The estimated GPs were highly reproducible for the major high-copy LTR-RTs, although we observed relatively high CV values (25–65%) for GP estimation of tandem repeats using different genome coverage and different WGS libraries (Table 1 and Supplementary Table S4). The number of tandem repeat reads might be uneven because of biased fragmentation during WGS library construction (Table 1 and Supplementary Table S4). Overall, though, the coefficients of variation (CVs) of the high copy PgDel1 and the low copy PgOryco were 3.23% and 13.53%, respectively, when we estimated GP using various levels of genome coverage in the data sets, i.e., 0.0001−10x genome coverage for WGS reads of P. ginseng (Table 1). We observed slightly increased variation when we reduced the genome coverage below 0.0001x, but all the data showed similarly low CVs when we utilized over 0.0001x coverage WGS reads. As WGS data can be produced at low cost by high-throughput NGS processes and over 1 Mbp of WGS reads produced reproducible GP estimation, we conclude that genome coverage in WGS data is not a critical constraint limiting the application of this approach for analysis.

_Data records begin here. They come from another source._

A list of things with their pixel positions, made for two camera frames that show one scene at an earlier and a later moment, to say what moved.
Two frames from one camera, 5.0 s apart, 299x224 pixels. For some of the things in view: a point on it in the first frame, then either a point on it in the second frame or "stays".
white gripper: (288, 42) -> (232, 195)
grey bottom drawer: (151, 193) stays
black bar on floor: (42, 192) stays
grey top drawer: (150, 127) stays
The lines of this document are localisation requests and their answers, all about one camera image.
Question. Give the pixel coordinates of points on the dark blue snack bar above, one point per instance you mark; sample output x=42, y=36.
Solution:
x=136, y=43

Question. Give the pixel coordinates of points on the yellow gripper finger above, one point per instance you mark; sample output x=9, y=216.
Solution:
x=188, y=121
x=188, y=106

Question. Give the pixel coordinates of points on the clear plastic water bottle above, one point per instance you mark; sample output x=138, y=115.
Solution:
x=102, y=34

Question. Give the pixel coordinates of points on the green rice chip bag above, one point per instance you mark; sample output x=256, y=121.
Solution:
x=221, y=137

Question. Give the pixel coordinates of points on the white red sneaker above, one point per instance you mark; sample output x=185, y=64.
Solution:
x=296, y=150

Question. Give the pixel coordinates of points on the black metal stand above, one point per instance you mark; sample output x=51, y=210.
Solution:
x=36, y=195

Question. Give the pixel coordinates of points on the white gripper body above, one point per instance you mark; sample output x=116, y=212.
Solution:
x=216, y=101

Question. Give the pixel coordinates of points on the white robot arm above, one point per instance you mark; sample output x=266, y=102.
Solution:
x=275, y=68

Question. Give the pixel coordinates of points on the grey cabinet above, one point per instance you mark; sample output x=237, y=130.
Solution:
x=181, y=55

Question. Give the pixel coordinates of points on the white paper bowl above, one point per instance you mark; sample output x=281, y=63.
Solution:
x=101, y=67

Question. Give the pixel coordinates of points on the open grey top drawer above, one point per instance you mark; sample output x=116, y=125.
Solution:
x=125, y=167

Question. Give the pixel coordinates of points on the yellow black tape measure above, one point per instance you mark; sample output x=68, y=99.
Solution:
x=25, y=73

Although there is some variation, the GPs calculated here for the major repeats were reproducible and are thus representative of the abundance of each repeat in the genomes of the different species. However, it is possible that the true GP for each major repeat is higher than the GP estimate presented here because, in our analysis, only a single representative structure was used for each repeat and other structural variations were not considered31. For example, five PgDel1 elements displayed large structural variation in the LTR region and a large bias in WGS read mapping for the representative PgDel1 family member in the P. ginseng genome (Fig. 2).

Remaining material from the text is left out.